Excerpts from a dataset
┄┄┄┄┄┄┄┄┄┄
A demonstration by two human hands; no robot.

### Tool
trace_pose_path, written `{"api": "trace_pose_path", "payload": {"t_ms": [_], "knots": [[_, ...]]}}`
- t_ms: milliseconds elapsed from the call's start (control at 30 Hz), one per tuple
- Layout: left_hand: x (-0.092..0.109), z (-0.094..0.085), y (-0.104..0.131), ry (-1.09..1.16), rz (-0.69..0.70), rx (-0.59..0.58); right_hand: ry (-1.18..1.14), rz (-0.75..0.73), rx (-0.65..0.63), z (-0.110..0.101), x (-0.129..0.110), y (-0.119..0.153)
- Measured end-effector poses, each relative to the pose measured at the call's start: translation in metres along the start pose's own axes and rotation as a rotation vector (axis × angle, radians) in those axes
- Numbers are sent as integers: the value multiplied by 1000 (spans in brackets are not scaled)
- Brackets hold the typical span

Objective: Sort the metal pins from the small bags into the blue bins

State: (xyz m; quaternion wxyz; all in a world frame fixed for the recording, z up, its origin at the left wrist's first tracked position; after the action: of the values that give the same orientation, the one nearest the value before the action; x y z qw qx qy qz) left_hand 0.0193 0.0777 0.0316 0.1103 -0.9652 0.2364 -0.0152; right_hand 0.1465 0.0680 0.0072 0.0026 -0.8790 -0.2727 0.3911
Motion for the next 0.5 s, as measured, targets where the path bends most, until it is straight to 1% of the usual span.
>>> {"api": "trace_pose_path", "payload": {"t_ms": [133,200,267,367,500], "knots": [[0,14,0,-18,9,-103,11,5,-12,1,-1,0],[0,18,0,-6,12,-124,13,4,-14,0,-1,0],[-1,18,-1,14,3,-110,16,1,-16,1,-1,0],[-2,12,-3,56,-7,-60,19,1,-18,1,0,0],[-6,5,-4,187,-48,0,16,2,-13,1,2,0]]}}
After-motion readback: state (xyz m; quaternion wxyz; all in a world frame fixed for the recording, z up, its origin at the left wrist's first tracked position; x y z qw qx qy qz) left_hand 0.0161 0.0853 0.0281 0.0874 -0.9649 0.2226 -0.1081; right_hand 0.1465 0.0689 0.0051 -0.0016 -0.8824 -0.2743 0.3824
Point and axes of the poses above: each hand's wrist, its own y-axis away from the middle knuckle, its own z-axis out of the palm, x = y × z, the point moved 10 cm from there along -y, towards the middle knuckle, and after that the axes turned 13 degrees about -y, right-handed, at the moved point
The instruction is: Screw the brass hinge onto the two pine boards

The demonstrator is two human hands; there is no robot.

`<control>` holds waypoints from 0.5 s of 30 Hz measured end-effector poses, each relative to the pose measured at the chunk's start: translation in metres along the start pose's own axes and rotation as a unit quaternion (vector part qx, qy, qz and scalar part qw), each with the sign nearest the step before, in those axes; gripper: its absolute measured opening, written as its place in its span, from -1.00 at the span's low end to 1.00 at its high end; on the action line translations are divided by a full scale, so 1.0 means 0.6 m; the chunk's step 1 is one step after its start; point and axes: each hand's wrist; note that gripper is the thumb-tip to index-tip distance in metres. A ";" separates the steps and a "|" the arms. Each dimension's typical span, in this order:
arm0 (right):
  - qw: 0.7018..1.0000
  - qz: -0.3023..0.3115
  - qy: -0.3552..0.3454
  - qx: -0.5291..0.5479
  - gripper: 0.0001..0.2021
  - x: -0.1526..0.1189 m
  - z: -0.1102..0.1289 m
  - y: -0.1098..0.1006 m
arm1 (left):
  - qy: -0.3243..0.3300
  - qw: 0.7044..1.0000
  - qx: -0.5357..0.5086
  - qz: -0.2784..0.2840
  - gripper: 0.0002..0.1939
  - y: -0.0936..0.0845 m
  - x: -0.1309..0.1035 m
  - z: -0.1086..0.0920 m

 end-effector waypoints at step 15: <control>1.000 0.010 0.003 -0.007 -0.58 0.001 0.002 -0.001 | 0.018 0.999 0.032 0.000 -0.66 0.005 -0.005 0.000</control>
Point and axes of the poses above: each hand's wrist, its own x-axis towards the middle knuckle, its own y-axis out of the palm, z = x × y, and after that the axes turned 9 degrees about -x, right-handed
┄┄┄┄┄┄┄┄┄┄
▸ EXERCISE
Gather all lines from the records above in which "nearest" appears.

▸ TASK SOLUTION
State: (xyz m; quaternion wxyz; all in a world frame fixed for the recording, z up, its origin at the left wrist's first tracked position; after the action: of the values that give the same orientation, the one nearest the value before the action; x y z qw qx qy qz) left_hand 0.0193 0.0777 0.0316 0.1103 -0.9652 0.2364 -0.0152; right_hand 0.1465 0.0680 0.0072 0.0026 -0.8790 -0.2727 0.3911
`<control>` holds waypoints from 0.5 s of 30 Hz measured end-effector poses, each relative to the pose measured at the chunk's start: translation in metres along the start pose's own axes and rotation as a unit quaternion (vector part qx, qy, qz and scalar part qw), each with the sign nearest the step before, in those axes; gripper: its absolute measured opening, written as its place in its span, from -1.00 at the span's low end to 1.00 at its high end; on the action line translations are divided by a full scale, so 1.0 means 0.6 m; the chunk's step 1 is one step after its start; point and axes: each hand's wrist; note that gripper is the thumb-tip to index-tip distance in metres. A ";" separates the steps and a "|" the arms. Each dimension's typical span, in this order:

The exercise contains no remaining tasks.